What are the sexual side effects of prostate cancer treatment?

Treatments for prostate cancer include surgery, radiation therapy, and chemotherapy. One type of surgery, employed in an attempt to cure the disease, is a radical prostatectomy, which involves the removal of the entire prostate, and some surrounding tissues. This major operation, however, can cause permanent incontinence, and frequently results in irreversible impotence, or erectile dysfunction.

Not what we'd consider a win-win situation. A transurethral resection of the prostate, on the other hand, is used to relieve common symptoms of prostate cancer, but it can also cause retrograde ejaculation. Radiation therapy, meanwhile, can cause impotence.

In advanced cases of prostate cancer, you could also try hormonal or other drug therapies. Unfortunately, hormonal therapies almost always result in impotence, and can also lower your sex drive. You may also experience symptoms more commonly associated with menopause, such as hot flashes.
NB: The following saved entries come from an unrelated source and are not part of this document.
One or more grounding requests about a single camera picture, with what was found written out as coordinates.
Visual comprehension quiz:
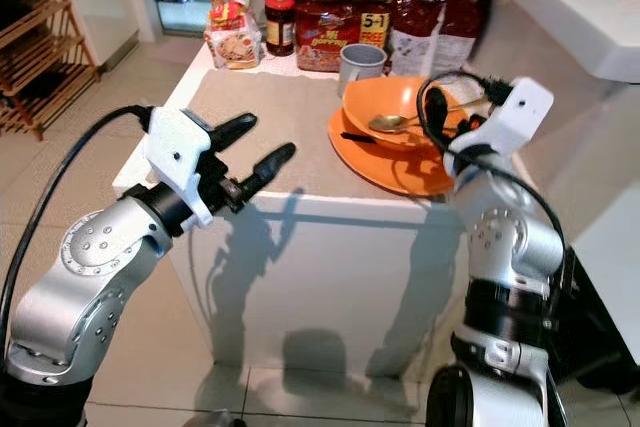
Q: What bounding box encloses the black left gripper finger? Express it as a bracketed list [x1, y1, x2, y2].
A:
[208, 112, 259, 151]
[238, 142, 298, 198]

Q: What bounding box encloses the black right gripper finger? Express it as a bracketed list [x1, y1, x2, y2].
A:
[422, 87, 453, 153]

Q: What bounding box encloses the golden metal spoon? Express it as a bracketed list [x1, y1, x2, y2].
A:
[367, 97, 491, 136]

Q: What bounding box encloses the orange bowl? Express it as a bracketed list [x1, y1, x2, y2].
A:
[342, 75, 461, 153]

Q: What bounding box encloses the orange plate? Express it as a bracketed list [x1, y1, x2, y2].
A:
[327, 107, 456, 198]

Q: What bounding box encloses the instant noodle packet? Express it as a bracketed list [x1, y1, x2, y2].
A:
[205, 25, 263, 70]

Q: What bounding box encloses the grey mug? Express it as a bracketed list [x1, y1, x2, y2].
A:
[337, 43, 388, 98]

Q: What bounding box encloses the red white snack bag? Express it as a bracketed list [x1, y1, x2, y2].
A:
[388, 0, 456, 78]
[450, 0, 493, 76]

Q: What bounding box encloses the red lidded sauce jar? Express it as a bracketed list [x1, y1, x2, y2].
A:
[264, 0, 297, 57]

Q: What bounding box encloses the white table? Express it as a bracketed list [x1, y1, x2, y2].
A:
[112, 42, 576, 388]

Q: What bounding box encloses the red multipack food package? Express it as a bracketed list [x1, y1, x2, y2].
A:
[295, 0, 393, 73]

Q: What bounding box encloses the white counter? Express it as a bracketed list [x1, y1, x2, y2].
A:
[460, 0, 640, 85]

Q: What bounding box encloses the wooden shoe rack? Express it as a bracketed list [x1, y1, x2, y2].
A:
[0, 0, 106, 141]

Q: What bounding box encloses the black bulky object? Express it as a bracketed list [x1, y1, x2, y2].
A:
[550, 247, 640, 398]

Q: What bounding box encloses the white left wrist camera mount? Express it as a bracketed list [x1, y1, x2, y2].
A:
[145, 105, 218, 230]

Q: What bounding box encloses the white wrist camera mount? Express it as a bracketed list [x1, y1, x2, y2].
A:
[145, 105, 218, 230]
[445, 75, 556, 184]

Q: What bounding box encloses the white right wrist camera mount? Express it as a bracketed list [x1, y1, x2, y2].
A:
[445, 75, 556, 184]

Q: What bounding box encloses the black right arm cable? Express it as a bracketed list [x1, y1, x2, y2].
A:
[416, 69, 573, 278]

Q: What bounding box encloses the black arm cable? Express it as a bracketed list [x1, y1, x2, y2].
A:
[416, 69, 573, 278]
[0, 105, 156, 348]

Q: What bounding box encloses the black utensil handle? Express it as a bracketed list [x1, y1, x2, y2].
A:
[340, 131, 381, 145]

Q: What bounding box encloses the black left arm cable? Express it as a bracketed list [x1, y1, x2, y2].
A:
[0, 105, 156, 348]

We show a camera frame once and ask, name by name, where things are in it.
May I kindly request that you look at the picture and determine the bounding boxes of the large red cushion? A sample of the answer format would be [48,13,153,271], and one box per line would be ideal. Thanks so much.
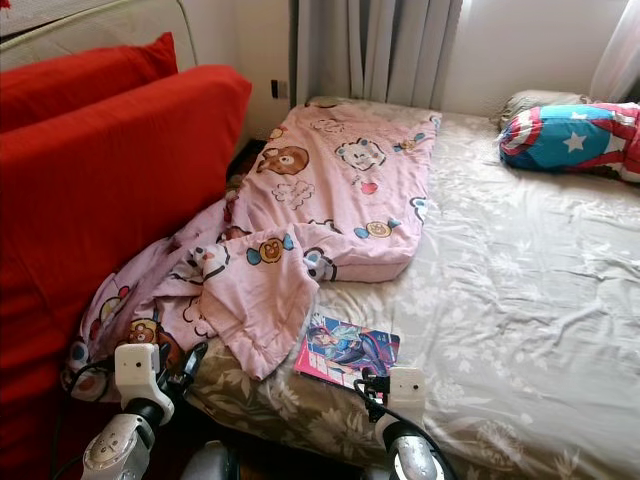
[0,65,253,480]

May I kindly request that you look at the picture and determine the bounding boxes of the beige floral pillow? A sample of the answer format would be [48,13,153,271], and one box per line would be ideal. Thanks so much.
[500,90,596,129]

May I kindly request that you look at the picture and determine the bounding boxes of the white green quilted mattress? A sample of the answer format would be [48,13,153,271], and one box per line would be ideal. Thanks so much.
[0,0,199,71]

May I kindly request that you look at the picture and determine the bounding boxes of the pink cartoon print blanket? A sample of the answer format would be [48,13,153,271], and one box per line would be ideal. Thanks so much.
[65,100,444,401]

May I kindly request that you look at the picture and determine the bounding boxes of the colourful anime magazine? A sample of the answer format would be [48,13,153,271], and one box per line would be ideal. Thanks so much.
[294,313,401,391]

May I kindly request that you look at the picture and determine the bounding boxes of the silver robot leg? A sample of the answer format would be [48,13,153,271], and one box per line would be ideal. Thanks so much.
[182,440,243,480]

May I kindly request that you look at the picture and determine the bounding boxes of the small red pillow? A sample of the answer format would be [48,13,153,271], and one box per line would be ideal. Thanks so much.
[0,32,179,106]

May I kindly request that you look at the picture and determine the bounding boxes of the red white blue star bolster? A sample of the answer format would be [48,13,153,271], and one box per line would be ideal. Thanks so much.
[498,102,640,184]

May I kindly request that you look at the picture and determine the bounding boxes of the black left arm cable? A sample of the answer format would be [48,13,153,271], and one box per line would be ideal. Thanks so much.
[50,360,121,480]

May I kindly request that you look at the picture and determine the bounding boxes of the grey pleated curtain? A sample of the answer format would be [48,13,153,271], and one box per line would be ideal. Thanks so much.
[588,20,640,104]
[295,0,464,109]

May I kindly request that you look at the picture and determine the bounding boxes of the bed with beige floral sheet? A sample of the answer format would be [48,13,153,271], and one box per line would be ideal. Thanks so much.
[190,97,640,480]

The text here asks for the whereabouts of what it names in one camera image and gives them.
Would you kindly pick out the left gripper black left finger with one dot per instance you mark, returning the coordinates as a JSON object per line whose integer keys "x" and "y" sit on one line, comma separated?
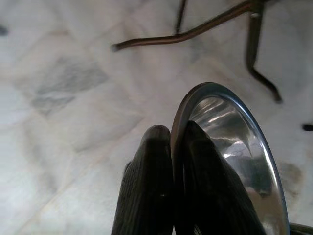
{"x": 144, "y": 183}

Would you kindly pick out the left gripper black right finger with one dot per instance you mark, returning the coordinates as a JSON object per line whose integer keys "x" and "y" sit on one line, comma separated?
{"x": 207, "y": 191}

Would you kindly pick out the stainless steel bowl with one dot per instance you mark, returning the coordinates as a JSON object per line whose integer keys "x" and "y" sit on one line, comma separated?
{"x": 244, "y": 147}

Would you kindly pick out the black metal table leg frame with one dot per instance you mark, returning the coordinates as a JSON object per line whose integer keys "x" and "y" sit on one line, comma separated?
{"x": 151, "y": 41}

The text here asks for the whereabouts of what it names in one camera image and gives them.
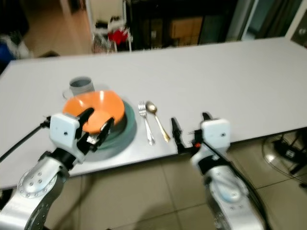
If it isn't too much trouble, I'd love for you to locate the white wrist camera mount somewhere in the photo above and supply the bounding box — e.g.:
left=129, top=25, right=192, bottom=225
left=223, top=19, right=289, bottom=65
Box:
left=199, top=118, right=231, bottom=161
left=50, top=113, right=83, bottom=155

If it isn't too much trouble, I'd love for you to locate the green plate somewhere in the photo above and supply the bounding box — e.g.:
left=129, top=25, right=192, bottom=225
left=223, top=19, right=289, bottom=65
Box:
left=83, top=101, right=136, bottom=150

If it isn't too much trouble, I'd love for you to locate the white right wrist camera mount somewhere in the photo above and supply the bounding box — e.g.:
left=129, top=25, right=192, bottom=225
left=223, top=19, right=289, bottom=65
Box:
left=199, top=118, right=231, bottom=161

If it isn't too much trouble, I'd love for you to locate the red item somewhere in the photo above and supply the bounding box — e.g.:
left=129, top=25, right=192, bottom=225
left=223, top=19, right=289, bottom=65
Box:
left=108, top=29, right=130, bottom=46

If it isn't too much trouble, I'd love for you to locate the white metal rack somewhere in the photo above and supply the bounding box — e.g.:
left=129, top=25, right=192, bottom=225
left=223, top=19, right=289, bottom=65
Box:
left=85, top=0, right=133, bottom=53

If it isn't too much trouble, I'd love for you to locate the black table leg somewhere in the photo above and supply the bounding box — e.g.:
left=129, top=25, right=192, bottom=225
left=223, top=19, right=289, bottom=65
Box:
left=0, top=189, right=13, bottom=211

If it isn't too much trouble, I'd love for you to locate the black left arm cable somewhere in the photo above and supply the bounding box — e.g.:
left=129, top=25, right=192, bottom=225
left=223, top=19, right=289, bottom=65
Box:
left=0, top=119, right=53, bottom=163

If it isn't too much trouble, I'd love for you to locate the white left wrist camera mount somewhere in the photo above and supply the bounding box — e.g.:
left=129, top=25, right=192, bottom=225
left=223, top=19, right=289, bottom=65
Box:
left=50, top=113, right=83, bottom=155

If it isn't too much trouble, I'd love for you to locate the gold spoon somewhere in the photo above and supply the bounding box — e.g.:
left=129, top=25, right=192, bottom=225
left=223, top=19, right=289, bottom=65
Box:
left=146, top=101, right=172, bottom=143

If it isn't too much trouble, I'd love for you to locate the black cabinet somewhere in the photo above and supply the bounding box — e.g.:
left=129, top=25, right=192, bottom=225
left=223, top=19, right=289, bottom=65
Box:
left=127, top=0, right=245, bottom=51

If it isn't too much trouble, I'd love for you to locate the grey mug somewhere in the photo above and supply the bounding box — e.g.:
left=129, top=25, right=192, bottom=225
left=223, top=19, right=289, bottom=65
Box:
left=62, top=76, right=95, bottom=99

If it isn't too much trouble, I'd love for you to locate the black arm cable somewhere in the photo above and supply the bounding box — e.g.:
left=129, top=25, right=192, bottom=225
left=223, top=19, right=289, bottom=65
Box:
left=213, top=140, right=272, bottom=230
left=0, top=119, right=53, bottom=163

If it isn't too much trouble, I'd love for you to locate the blue item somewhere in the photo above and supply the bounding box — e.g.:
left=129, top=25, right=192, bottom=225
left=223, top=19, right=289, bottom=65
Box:
left=0, top=41, right=25, bottom=69

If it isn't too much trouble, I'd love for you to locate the orange bowl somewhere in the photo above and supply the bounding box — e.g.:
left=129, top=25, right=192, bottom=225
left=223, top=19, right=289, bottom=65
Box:
left=62, top=90, right=124, bottom=134

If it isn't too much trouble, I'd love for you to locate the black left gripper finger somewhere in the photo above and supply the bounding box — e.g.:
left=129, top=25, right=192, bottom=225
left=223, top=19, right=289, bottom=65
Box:
left=77, top=108, right=94, bottom=127
left=98, top=117, right=116, bottom=143

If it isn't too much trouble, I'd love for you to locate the brown cardboard box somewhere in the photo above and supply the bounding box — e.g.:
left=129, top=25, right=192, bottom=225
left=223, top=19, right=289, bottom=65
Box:
left=169, top=18, right=203, bottom=46

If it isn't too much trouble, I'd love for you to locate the silver fork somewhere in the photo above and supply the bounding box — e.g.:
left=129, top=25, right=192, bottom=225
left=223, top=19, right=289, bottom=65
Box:
left=138, top=101, right=156, bottom=146

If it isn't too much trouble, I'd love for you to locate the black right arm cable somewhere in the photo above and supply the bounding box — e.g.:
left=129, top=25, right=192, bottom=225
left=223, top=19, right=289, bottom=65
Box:
left=213, top=140, right=272, bottom=230

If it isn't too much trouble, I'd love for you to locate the black power strip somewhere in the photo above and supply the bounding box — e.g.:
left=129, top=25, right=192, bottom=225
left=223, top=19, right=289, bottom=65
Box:
left=270, top=138, right=307, bottom=176

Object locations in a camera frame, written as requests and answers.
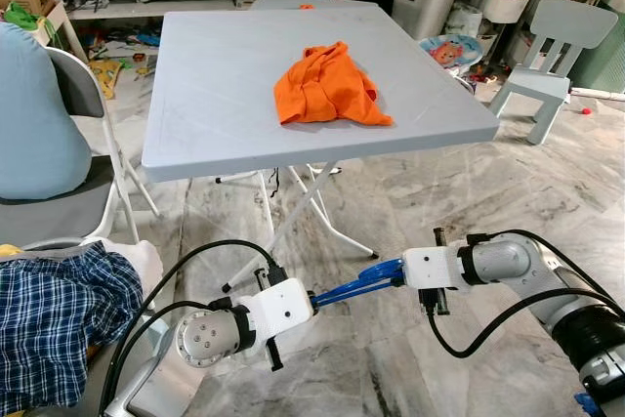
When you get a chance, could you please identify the light blue children's table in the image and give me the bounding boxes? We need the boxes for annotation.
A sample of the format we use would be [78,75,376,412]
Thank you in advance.
[251,0,384,14]

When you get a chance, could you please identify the orange shirt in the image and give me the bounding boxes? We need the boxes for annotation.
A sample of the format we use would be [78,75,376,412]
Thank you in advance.
[273,41,396,128]

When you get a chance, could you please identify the grey folding table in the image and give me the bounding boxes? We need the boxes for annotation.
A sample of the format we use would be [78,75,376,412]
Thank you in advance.
[142,9,501,293]

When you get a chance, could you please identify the blue checked garment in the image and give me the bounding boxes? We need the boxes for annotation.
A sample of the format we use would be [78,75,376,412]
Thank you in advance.
[0,243,147,410]

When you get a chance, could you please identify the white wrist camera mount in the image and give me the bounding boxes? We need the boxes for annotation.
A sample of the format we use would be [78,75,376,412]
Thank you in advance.
[401,244,463,291]
[236,277,316,350]

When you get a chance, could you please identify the white cloth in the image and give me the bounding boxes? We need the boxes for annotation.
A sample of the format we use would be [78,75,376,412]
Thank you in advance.
[96,237,165,293]

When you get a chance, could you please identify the white paper roll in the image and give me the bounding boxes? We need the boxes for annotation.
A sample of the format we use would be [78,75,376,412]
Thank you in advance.
[569,87,625,104]

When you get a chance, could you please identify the grey folding chair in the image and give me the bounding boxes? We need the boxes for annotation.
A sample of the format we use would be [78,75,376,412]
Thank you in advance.
[0,46,163,252]

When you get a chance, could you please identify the green laundry basket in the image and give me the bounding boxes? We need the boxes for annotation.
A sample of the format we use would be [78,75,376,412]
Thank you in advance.
[568,15,625,94]

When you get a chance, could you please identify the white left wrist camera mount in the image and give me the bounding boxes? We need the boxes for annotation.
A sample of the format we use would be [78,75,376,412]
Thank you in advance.
[236,277,316,350]

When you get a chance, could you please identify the colourful baby bouncer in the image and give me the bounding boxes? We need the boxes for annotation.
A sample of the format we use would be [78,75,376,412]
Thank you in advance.
[418,34,487,96]

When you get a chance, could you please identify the blue cloth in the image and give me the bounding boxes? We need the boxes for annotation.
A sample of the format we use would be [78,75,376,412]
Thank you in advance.
[574,391,599,417]

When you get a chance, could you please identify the white fabric basket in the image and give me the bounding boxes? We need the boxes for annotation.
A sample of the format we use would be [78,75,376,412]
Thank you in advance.
[482,0,531,26]

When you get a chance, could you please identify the bright green object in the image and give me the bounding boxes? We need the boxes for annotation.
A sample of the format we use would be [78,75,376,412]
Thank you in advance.
[3,1,42,31]

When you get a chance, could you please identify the blue plastic hanger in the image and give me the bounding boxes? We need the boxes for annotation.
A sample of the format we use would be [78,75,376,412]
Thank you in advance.
[310,257,407,310]

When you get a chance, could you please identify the light blue children's chair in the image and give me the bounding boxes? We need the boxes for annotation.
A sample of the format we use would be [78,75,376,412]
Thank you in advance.
[489,0,594,147]

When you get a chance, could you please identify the white lidded bin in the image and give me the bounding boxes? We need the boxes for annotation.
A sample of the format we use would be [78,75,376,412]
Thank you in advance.
[392,0,464,43]

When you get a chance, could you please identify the light blue cushion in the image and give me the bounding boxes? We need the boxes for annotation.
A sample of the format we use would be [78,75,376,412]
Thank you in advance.
[0,21,95,201]

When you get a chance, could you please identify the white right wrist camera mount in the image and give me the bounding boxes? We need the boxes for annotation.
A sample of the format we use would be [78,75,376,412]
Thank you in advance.
[401,244,463,291]

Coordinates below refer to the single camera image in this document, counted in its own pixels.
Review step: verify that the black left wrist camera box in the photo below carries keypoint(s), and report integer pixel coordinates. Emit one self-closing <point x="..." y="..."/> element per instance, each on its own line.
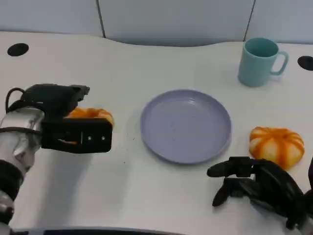
<point x="75" y="135"/>

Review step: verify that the pale green mug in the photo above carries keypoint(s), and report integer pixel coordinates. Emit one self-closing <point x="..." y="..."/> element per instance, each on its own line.
<point x="254" y="68"/>

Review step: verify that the orange and white bread roll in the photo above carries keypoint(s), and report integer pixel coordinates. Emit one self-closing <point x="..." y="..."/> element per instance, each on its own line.
<point x="276" y="144"/>
<point x="90" y="113"/>

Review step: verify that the lilac plate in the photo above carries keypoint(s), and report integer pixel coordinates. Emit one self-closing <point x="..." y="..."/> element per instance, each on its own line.
<point x="185" y="126"/>

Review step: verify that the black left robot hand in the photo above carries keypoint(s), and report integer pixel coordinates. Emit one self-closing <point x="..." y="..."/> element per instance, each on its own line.
<point x="53" y="98"/>

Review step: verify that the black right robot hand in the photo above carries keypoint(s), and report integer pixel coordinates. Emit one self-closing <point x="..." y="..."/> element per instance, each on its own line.
<point x="274" y="186"/>

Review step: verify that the grey partition panel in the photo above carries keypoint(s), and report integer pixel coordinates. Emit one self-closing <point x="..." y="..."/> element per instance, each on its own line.
<point x="283" y="19"/>
<point x="49" y="16"/>
<point x="176" y="22"/>

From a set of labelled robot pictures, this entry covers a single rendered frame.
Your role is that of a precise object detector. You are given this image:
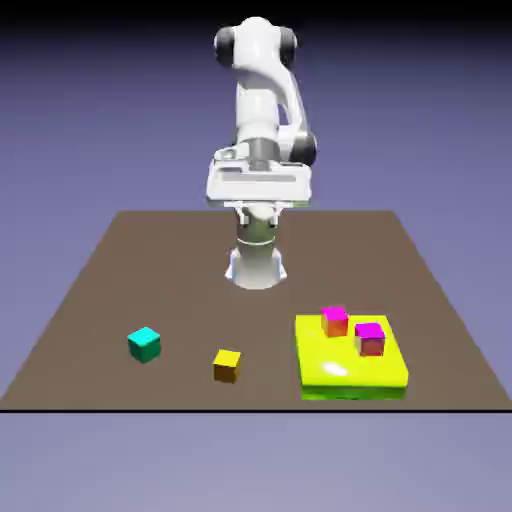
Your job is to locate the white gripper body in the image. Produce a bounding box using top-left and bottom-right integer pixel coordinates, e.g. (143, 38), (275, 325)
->
(205, 159), (313, 210)

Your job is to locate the small pink cube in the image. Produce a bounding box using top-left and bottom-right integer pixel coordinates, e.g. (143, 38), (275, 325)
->
(320, 305), (350, 338)

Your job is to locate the small yellow cube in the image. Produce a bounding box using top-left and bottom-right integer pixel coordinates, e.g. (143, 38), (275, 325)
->
(212, 348), (242, 384)

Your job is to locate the small magenta cube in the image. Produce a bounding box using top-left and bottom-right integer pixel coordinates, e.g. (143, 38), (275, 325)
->
(354, 322), (387, 358)

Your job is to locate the small teal cube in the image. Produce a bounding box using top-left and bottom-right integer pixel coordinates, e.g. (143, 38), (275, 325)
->
(126, 326), (162, 365)

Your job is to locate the large yellow box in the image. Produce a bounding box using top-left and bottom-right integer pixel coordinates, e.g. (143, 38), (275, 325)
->
(294, 314), (410, 401)

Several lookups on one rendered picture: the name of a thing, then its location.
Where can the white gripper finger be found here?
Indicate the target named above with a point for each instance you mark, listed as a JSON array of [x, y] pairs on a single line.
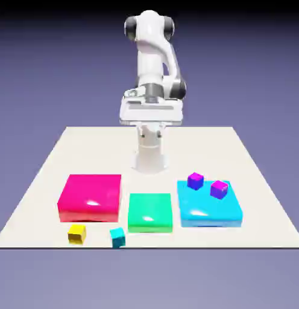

And while we often joke that men should experience the agita that all women are forced to live with (menstruation, childbirth, and menopause), in reality, we wouldn't wish it upon our worst male enemy. Orchiectomies (the removal of one or both testicles) are also sometimes employed in advanced cases of prostate cancer, but this form of surgical castration is -- to put it mildly -- an unattractive prospect for most men. In the end, all of these treatments can cause depression, and low self-esteem and body image.

These, in turn, can cause a general lack of interest in sexual activities.